During the financial crisis, it was the U.S banks that put the biggest scare into the market, and investors afraid of funds' exposure to short-term credit risk took their money elsewhere. Cash in U.S. money market mutual funds — which aren't insured — has fallen by 33% since the end of 2008 to about $2.6 trillion, while cash in FDIC-insured money market deposit accounts has swelled by 44% to nearly $6 trillion, according to Federal Reserve data.

The bogeyman in the money market fund industry now is Europe.

PRIME FUNDS

Prime money market funds — which invest in a wide range of short-term-debt securities — increased their exposure to eurozone bank debt by $52 billion in the first four months this year, according to a recent analysis by J.P. Morgan Securities LLC.

Currently at $205 billion — about one-fifth of total assets in the funds — those European holdings are still less than half of what they were a year ago, according to the analysis.

Nevertheless, high-net-worth investors are still wary of what money funds invest in. And if the SEC implements additional regulations on the funds, demand could fall still further.

“There's a desire for yield, of course, but the experiences of 2008-09 still linger for people,” said Charlie Grace, a senior consultant at the Family Office Exchange, an organization that provides services to 330 family offices.

“Families are spending a lot more time thinking about cash than they used to. The questions they ask now involve the underlying instruments in which their cash is invested,” Mr. Grace said.

Evan Bolinski, a senior investment analyst at GenSpring Family Offices LLC, recommends that investors stay conservative when it comes to their cash.

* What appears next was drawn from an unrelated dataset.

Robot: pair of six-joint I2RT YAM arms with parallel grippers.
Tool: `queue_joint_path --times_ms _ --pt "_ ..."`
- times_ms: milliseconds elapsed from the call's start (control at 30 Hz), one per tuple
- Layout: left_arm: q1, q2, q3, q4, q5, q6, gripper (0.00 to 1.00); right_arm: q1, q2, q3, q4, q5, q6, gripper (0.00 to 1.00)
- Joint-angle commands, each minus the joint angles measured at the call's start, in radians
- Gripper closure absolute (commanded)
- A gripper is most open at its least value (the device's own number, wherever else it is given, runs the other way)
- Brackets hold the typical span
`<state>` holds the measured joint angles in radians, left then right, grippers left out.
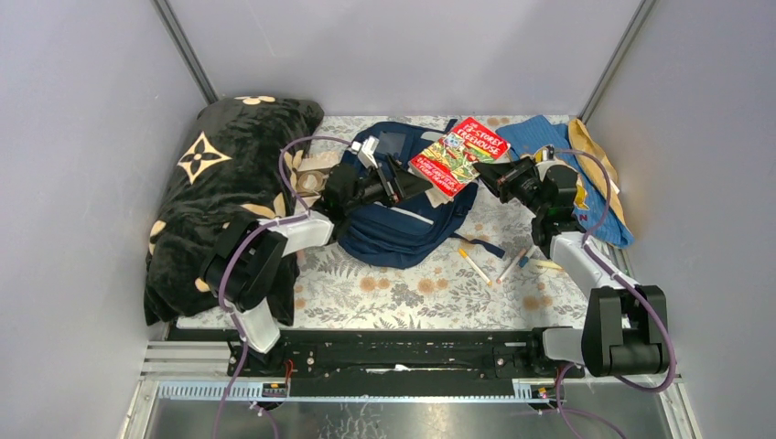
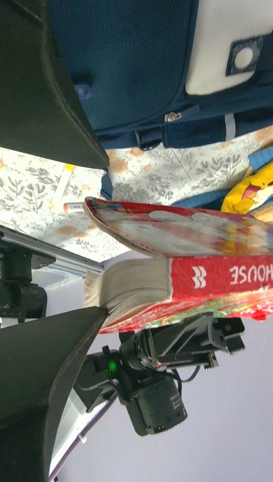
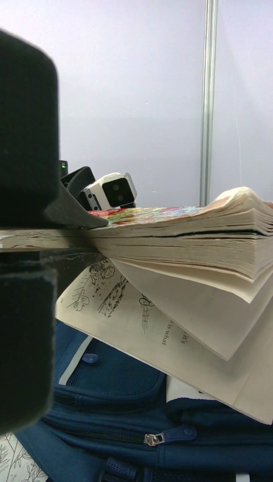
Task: Pack the student bag
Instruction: Pick up the book from the center of the board.
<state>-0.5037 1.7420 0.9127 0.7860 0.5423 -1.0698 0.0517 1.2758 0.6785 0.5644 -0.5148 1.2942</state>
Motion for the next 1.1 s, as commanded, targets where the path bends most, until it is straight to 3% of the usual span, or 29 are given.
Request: queue_joint_path --times_ms 0,667,1067 --pt "-0.038 0.028 0.031 0.167 -0.004 -0.073 0.01 0.025 0.011 0.060 0.123 -0.034 0.030 1.00" --pt "-0.058 0.075 -0.006 0.439 -0.012 -0.242 0.01 0.048 0.074 0.043 0.179 -0.013 0.056 1.00" --pt "-0.053 0.080 -0.011 0.461 -0.034 -0.277 0.01 0.048 0.078 0.052 0.178 -0.017 0.046 1.00"
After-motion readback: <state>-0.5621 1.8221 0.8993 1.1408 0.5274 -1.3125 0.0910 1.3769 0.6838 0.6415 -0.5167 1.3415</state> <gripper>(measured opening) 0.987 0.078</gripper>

Last June, he suggested that his clients get out of prime money funds with exposure to European financial institutions, and he still thinks that they should stay in funds that invest only in short-term Treasuries and agency debt.

Those funds may pay only 1 to 20 basis points now, but they are safe.

“If things get ugly again, the last place where you want problems is in your cash account,” Mr. Bolinski. said.

“That portion of the allocation is about security,” he said. “To do something stupid there doesn't make sense to us.”